小児外科と移植外科という再建外科領域を念頭に、臨床の場にフィードバックできるような研究を目指している。小児外科領域では、生命資源研究支援センターと共同で、胆道閉鎖症の病態に関する基礎的な研究を開始した他、小児悪性腫瘍に関する全国調査研究に参画している。移植領域では、肝臓及び小腸における虚血再灌流障害の病態解明や障害軽減を目標に、2光子励起レーザー顕微鏡を用いたreal timeかつin vivoでのマウス好中球の動態観察を行っている。また、熊本に多い神経難病であるFAP(家族性アミロイドポリニューロパシー)の患者由来のiPS細胞の樹立に関する研究や、悪性腫瘍に対する抗腫瘍免疫療法に関する研究、さらには移植後免疫応答の制御を行っていると考えられる制御性T細胞に関する基礎的臨床的な研究なども行っており、臨床課題を動機に移植に関連した幅広い研究を遂行している。

バックテーブルの保存液内にある、切除された肝外側区域グラフト。この後レシピエントに移植される。

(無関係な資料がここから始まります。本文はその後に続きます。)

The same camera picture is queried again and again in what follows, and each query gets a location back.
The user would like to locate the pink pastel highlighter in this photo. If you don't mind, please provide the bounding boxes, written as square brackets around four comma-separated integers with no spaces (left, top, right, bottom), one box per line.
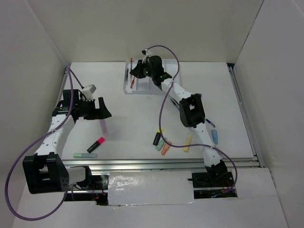
[100,119,109,137]

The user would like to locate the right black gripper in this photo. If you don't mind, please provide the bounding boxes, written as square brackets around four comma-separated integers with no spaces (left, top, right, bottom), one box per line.
[130,59,155,79]

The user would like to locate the white foil cover panel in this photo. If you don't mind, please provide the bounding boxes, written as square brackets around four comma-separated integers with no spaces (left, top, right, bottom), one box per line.
[108,171,195,206]

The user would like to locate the aluminium table frame rails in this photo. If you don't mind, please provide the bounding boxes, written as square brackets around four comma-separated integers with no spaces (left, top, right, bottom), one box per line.
[61,62,260,172]

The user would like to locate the green pastel long highlighter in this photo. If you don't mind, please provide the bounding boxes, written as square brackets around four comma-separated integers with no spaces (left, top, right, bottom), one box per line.
[73,153,98,159]

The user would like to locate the purple cable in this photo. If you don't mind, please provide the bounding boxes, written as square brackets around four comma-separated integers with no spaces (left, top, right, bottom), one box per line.
[145,45,238,192]
[4,67,92,219]

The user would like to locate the orange pastel short highlighter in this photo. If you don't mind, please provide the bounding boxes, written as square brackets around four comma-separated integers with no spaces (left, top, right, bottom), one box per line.
[161,143,171,156]

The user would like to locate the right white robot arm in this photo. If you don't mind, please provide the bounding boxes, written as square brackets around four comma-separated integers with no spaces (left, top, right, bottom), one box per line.
[130,56,228,186]

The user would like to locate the green gel pen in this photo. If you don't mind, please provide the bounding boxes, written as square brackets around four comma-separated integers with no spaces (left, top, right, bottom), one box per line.
[170,98,180,110]

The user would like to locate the green pastel short highlighter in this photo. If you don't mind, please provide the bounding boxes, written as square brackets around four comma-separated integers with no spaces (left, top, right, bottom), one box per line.
[155,137,167,151]

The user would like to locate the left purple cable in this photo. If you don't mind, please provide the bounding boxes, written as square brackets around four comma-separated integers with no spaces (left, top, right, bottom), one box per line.
[4,67,92,219]

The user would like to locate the blue pastel highlighter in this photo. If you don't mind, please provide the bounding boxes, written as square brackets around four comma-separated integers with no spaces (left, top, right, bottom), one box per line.
[211,129,219,144]

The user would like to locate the yellow pastel highlighter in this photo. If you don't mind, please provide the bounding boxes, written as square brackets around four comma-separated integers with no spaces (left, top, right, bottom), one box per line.
[183,134,192,152]

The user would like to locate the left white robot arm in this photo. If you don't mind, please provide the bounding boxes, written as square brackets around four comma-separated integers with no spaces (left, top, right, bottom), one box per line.
[22,85,112,194]

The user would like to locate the red gel pen with grip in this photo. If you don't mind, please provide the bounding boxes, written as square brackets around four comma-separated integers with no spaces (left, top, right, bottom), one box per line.
[130,77,135,89]

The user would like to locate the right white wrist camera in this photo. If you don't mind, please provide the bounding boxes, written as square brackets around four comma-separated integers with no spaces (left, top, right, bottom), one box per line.
[142,49,152,63]

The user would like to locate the white divided plastic tray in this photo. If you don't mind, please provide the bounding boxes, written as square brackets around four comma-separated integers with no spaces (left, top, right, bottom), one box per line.
[123,59,182,95]

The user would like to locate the black pink-capped highlighter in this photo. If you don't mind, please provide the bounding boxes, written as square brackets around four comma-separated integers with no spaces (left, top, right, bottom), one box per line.
[86,137,105,153]

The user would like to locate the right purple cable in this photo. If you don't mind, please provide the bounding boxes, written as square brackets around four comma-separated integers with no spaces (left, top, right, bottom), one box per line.
[145,45,238,192]

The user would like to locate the black yellow-capped highlighter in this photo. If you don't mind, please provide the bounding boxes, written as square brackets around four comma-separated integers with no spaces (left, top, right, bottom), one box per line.
[152,129,161,146]

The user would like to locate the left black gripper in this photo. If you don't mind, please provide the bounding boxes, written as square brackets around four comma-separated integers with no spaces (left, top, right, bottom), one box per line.
[76,97,112,120]

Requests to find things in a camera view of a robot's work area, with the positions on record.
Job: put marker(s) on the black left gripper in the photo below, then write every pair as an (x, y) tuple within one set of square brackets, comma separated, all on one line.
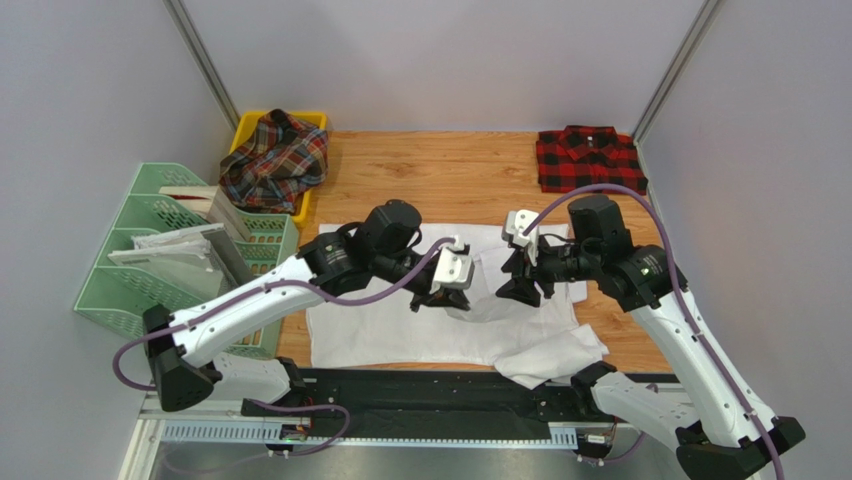
[(444, 298)]

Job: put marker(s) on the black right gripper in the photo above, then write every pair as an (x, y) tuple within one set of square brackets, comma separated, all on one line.
[(530, 270)]

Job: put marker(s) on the white long sleeve shirt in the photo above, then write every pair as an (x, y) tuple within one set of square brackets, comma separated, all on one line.
[(528, 345)]

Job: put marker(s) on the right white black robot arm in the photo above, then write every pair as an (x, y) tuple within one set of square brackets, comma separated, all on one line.
[(726, 431)]

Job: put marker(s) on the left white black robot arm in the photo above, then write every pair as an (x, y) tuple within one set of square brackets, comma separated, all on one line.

The picture of the lateral segment liver graft on the back table, which will be implanted in the recipient

The research we intend to conduct has a translational potential in the field of pediatric surgery and organ transplantation. Biliary atresia is one of our targets to disclose the mechanism and progression, in cooperation with basic research groups. In organ transplantation research field, to investigate the mechanism of ischemia reperfusion injury of liver and small intestine, we successfully use two-photon laser scanning microscopy for intravital imaging of real-time neutrophil recruitment. Also, the studies of generating FAP-specific iPS cells, cancer immunotherapy by utilizing macrophages from human iPS cells and elucidating dynamics of regulatory T lymphocytes which modulate immunological response are now ongoing. These are originated from the clinical problems to be overcome.